G-PPI: Discovery of Protein-To-Protein Interactions On the Grid
Presented by Eray OZKURAL on 23 Sep 2008 from 16:24 to 16:24
Session: Demos and Posters
Description of the activity
We have gridified an existing parallel application for discovering protein-to-protein interactions in a protein database using the P-GRADE portal as part of the SEE-GRID 2 project.
We have made use of the Parameter Study support in P-GRADE, and we have shown how to gridify a real-world application using the high-level interface of P-GRADE alone, by implementing a map/reduce style computation using the Generator/Collector jobs in P-GRADE's PS feature. The simplicity of the application and the way we have managed to encapsulate the gridification in the P-GRADE workflow should be of appeal to grid application developers. The aim of the gridification is to speed up the massive computations required by large protein databases by distributing the jobs to grid sites, making use of multiple sites for the computation.
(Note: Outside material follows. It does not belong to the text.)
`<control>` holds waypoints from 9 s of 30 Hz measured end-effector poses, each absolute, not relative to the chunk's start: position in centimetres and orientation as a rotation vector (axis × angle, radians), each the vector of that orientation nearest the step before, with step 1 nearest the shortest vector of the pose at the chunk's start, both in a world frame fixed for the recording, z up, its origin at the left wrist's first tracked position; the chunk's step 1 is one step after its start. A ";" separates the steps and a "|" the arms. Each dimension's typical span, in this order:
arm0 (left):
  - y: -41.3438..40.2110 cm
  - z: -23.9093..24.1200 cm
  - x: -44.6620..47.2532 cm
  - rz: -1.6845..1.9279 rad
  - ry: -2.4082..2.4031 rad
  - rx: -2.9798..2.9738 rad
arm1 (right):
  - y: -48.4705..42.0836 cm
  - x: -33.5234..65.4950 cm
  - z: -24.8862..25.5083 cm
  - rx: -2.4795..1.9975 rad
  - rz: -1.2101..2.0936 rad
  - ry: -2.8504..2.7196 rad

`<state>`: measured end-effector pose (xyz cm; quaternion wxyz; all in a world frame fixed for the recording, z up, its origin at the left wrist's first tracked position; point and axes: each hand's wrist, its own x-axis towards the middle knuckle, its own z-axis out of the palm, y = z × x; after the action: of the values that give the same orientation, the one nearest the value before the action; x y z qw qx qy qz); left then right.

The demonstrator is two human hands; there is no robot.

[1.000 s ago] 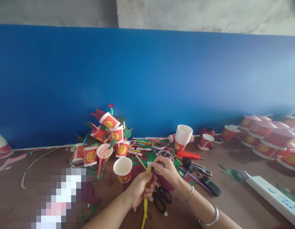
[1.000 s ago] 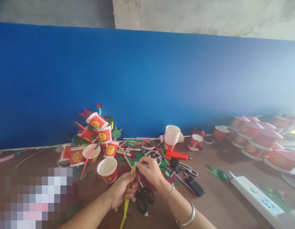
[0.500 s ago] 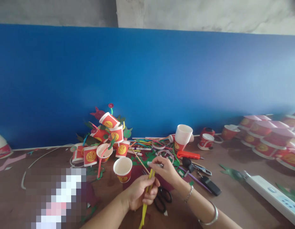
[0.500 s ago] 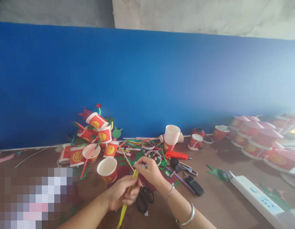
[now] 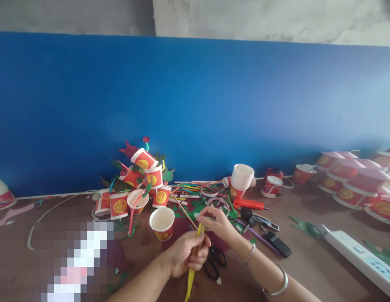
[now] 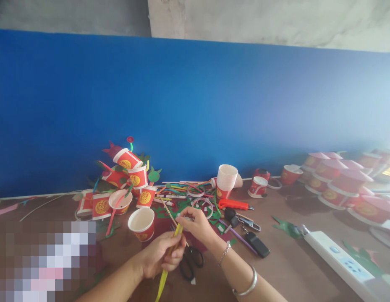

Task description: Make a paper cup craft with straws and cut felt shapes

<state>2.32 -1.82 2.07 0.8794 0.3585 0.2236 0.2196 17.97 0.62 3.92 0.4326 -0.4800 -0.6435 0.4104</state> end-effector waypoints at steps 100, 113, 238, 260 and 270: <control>-1.5 2.6 3.3 0.873 0.804 0.949 | -1.2 17.5 4.9 -1.238 0.056 -1.934; -1.1 1.0 3.8 0.884 0.890 1.054 | -2.3 16.8 5.8 -1.146 -0.045 -2.060; -2.2 2.5 3.2 0.626 0.588 0.823 | 1.1 18.8 3.9 -1.361 0.981 -1.596; -2.0 2.6 3.2 0.692 0.574 0.851 | 0.8 18.5 4.3 -1.079 1.278 -1.654; -2.1 3.0 3.1 0.658 0.567 0.846 | 1.1 18.7 4.2 -1.067 1.422 -1.553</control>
<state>3.10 -2.10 3.05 0.8216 0.3978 0.2666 0.3092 18.68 1.07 4.23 0.3805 -0.4181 -0.6085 0.5569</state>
The common grid applications seem to be MPI applications encapsulated in a JDL file. However, we think that decomposing the parallel task to several small non-MPI jobs can be more effective and suitable for the Grid. Our application demonstrates that this is indeed possible, using the high level GUI of P-GRADE. We think that our application should encourage better infrastructure for supporting a large number of jobs and fault recovery, and for designing applications in this vein. In particular, we have shown how useful P-GRADE can be for application developers.